If you believed these adverts you’d live your life in a constant state of paralytic nervousness. Getting into a car would be a terrifying ordeal. You’d be living in fear that if you forgot to put on your seat belt you might be catapulted head first into your mum’s head. If decided to have a drink to calm your splintered nerves you’d probably just want to stay at home and curled up in a fetal ball, just in case you ended up kicking your flat to pieces or killing a cute girl just by looking at her.

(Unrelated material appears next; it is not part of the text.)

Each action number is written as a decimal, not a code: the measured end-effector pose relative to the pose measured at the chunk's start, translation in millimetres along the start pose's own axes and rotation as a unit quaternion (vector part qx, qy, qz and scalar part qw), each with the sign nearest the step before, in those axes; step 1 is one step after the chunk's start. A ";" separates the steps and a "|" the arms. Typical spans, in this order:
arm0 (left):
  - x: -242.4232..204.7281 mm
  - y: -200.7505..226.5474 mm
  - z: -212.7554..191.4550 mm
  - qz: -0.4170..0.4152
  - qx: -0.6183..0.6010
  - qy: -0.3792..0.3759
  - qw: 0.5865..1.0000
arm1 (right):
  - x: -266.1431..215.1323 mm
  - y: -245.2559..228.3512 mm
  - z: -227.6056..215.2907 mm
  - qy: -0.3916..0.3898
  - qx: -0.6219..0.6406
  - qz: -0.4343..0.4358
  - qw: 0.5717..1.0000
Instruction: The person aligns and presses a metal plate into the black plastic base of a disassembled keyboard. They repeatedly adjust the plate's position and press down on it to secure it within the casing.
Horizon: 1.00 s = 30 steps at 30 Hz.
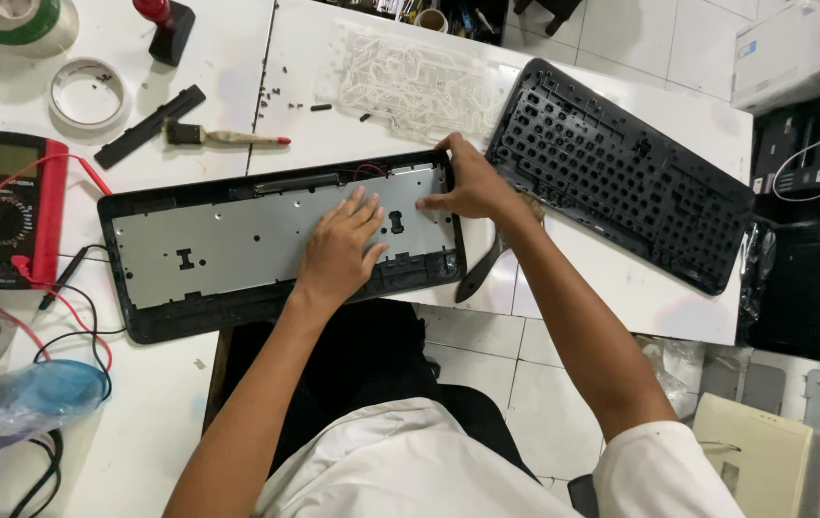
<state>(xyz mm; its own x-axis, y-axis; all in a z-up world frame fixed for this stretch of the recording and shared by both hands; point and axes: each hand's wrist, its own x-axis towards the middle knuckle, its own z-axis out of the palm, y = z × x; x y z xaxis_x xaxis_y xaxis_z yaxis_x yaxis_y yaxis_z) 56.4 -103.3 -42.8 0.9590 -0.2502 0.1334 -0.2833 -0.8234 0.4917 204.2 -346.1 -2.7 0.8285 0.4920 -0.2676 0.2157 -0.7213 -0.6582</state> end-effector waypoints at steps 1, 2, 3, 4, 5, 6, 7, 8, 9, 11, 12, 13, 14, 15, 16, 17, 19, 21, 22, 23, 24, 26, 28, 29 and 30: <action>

And heaven forbid you ever thought about trying drugs, because as we all know by now, if you even think about drugs for too long then armed police will break down your bedroom door, arrest you, and whisk you off to a windowless cell to be remorselessly interrogated and tortured – Brazil style.
It’s just a good job that these adverts are so unwittingly funny and ridiculous, or I think they would actually do some serious damage to society.
As a footnote, this advert cost 2.3 million squids to make – where did that all go? The only thing I can think of is that they surgically altered those kids eyes for realz with extensive plastic surgery.